O século XIX, especificamente em relação ao português brasileiro, é um período crítico em termos de definição lingüística como resultante dos fatos históricos ocorridos no século XVIII. Historicamente, o século XVIII é definido como: (i) o período em que houve uma convivência mais intensa entre portugueses e brasileiros (já os brasileiros propriamente ditos18), apesar da influência dos africanos e, de forma mais tênue, dos indígenas19, a partir da segunda metade desse século; (ii) a língua falada no Brasil, devido a alguns fatos históricos, começa a se definir em direção ao português europeu dominante20, principalmente a partir da segunda metade do século XVIII, em que o Marquês de Pombal define o português como língua da colônia, obrigando o seu uso na documentação oficial, e implementa o ensino leigo no Brasil (cf. MATTOS E SILVA, 1993); e (iii) os reflexos das mudanças historicamente introduzidas na língua só começariam a surgir justamente um século depois, no XIX. Neste século, entretanto, ocorrem vários fatos que contribuem tanto para a aproximação da língua portuguesa falada no Brasil e em Portugal quanto para o seu afastamento.

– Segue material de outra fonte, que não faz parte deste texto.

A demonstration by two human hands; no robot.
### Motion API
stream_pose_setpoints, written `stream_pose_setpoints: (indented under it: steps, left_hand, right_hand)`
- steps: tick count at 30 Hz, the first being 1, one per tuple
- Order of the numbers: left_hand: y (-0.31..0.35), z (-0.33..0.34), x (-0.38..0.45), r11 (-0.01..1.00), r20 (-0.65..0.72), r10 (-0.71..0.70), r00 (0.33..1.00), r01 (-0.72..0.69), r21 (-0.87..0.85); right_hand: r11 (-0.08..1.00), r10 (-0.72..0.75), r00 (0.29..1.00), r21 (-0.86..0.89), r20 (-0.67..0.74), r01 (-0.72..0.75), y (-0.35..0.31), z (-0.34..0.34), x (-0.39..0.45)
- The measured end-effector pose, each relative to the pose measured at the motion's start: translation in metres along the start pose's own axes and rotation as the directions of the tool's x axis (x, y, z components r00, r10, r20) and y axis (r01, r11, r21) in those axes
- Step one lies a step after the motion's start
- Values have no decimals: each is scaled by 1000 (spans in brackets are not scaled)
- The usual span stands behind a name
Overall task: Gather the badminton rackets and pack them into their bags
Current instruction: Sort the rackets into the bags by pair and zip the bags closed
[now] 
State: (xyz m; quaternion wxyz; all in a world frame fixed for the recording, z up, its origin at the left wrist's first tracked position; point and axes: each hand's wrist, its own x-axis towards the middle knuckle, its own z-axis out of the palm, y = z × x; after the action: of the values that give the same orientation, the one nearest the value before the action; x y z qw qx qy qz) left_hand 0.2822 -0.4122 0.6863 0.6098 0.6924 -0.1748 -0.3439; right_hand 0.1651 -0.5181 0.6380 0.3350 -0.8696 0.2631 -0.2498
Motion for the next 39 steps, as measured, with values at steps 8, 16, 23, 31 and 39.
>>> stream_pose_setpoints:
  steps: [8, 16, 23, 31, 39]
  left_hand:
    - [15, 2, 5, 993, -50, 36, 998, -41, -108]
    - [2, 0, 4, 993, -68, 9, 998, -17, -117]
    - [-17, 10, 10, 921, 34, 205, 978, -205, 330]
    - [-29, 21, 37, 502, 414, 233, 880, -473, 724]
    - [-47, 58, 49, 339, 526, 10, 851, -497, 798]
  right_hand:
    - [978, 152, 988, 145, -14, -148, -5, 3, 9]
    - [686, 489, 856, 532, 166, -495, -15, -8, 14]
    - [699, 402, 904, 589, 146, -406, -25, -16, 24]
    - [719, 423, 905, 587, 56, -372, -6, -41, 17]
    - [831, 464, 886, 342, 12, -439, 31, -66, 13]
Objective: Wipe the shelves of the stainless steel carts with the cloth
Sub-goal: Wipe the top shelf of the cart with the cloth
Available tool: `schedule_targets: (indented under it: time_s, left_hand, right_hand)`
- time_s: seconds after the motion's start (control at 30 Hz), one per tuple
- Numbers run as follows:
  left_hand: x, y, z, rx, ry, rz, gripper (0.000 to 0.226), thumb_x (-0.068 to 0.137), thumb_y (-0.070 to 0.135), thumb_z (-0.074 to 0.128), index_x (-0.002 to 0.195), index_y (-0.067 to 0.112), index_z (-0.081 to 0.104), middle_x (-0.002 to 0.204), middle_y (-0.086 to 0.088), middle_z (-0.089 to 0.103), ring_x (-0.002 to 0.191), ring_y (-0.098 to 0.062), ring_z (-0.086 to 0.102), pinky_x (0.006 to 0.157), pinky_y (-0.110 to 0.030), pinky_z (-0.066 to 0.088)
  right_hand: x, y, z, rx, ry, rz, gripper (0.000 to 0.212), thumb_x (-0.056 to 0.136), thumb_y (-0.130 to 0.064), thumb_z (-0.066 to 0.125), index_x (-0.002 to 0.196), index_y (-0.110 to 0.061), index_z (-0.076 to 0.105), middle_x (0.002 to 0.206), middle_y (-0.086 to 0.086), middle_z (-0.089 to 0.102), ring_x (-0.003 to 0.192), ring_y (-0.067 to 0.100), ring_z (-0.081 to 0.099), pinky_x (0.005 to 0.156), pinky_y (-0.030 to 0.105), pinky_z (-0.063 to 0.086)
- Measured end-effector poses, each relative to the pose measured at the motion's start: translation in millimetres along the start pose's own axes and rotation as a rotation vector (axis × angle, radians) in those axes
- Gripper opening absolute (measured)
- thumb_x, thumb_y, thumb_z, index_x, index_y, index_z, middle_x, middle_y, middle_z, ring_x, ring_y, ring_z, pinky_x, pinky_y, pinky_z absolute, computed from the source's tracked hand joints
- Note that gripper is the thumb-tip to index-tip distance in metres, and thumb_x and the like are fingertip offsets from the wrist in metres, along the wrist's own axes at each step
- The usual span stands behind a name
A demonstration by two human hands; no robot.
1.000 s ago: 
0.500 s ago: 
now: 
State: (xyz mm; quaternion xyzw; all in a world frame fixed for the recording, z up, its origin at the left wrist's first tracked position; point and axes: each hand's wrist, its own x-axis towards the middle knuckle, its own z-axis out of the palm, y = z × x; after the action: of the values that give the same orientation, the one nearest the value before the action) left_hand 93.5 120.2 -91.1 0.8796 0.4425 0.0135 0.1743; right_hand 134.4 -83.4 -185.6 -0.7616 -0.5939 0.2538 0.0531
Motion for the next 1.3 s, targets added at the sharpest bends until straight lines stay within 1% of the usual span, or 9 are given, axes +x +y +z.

Um dos fatos que permite a aproximação é a chegada da Corte Portuguesa em 1808, trazendo para o Brasil uma influência lingüística do final do século XVIII. Começa a haver no Brasil, a partir daí, a convivência de duas variedades historicamente distintas: a gramática do século XVI, trazida da época da colonização e com conseqüente contato com outras variedades lingüísticas aqui presentes, como a indígena e a africana, e a gramática do final do século XVIII.

18 Está-se considerando aqui brasileiros propriamente ditos os resultantes da miscigenação.

19 Considera-se “tênue” no período em questão por causa do extermínio dos índios que se intensificou a partir do

século XVIII; mas reconhece-se que, lingüisticamente, até meados do século XVIII, esses povos tiveram uma influência muito mais forte que a dos africanos, inclusive em função da existência das Línguas Gerais. A partir da segunda metade do século XVIII, a situação se inverte e os africanos começam a interferir na língua em função do seu contingente populacional. De qualquer modo, a influência africana na língua não conseguiu ser muito forte porque, como diz Mattoso (1990; apud MATTOS E SILVA (2001)), “aos negros nunca foi dada a voz”.

Quanto ao afastamento, é no século XIX que começa a haver o movimento de independência do Brasil em relação a Portugal, ocorrida em 1822; o que pode ter provocado nos escritores o sentimento de uma “certa” independência lingüística e, possivelmente, de alguma liberdade nas construções de suas obras. É a partir do século XIX, então, que as manifestações lingüisticamente brasileiras podem ter começado a se definir aqui no Brasil, principalmente nas regiões interioranas, distantes da capital.

São os fatos históricos dos séculos XVIII e XIX que levam a intensas mudanças no português e, por esse motivo, as produções lingüísticas destes séculos são definidas como objeto de estudo neste trabalho.

1.5 Objetivos

Diante do objeto de estudo que estabelecemos para este trabalho, propomos os seguintes objetivos:

• Descrever as construções de tópico do português europeu no período dos séculos XVIII e XIX e do português brasileiro no período do século XIX para se identificarem as diferenças e/ou semelhanças sintáticas e discursivas entre essas duas variedades do português.

• Analisar as construções de tópico do português europeu e do português brasileiro de modo a demonstrar qual é a posição sintática ocupada pelo tópico nessas vertentes do português e que tipo de interferência sintática ocorre a partir dessa posição, como, por exemplo, no uso dos clíticos, ordem do advérbio e ordem sujeito-verbo.

• Detectar se as construções de tópico típicas do português brasileiro, em oposição ao português europeu, têm a sua origem no português europeu do século XVIII ou XIX.